They'd never read "The Color
Purple," and didn't know who Alice Walker was. One thought she may have
seen the movie.
"Wasn't Oprah in that?"
They'd never read anything by
W.E.B du Bois, or Frederick Douglass or Tillie Oleson or Angela Davis, when she
was still radical.
They were proud to know a few
quotes of Martin Luther King, Jr., (and they knew who that was), but none had
read any of his brilliant essays in their entirety, not even "Letter from
a Birmingham Jail."
Of course, none of them had read
Ray Bradbury's "Fahrenheit 451." The point of the novel was lost on
them anyway.
When I repeated Bradbury's famous
quote, "You don't have to burn books to destroy a culture. Just get people
to stop reading them," they shrugged.
They'd all come from uncommonly
privileged lives, families where they received new cars when they graduated.
They were all white.
Those who put their time, their
souls, their blood into writing about the panorama and diaspora of human
suffering offered nothing they needed to learn.
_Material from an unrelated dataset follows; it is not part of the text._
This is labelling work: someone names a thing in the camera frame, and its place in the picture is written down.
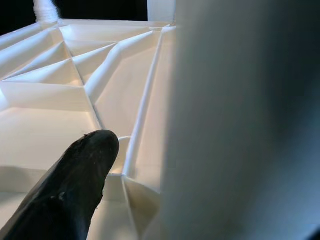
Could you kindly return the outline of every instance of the black background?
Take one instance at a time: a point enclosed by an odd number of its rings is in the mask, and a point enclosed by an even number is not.
[[[147,0],[54,0],[64,19],[147,21]],[[36,22],[33,0],[6,1],[0,13],[0,35]]]
They weren't curious about them
either. They resented the notion they should be.
"I don't expect them to be
curious about me." one said.
Even if they wanted to be
activists, give them a few sexy sound bites, a few Cliff notes, and they were
good to go.
They don't know anything, not
even academically, let alone experientially.
We're in trouble, folks.
It's sure hard to watch, isn't it, Mona?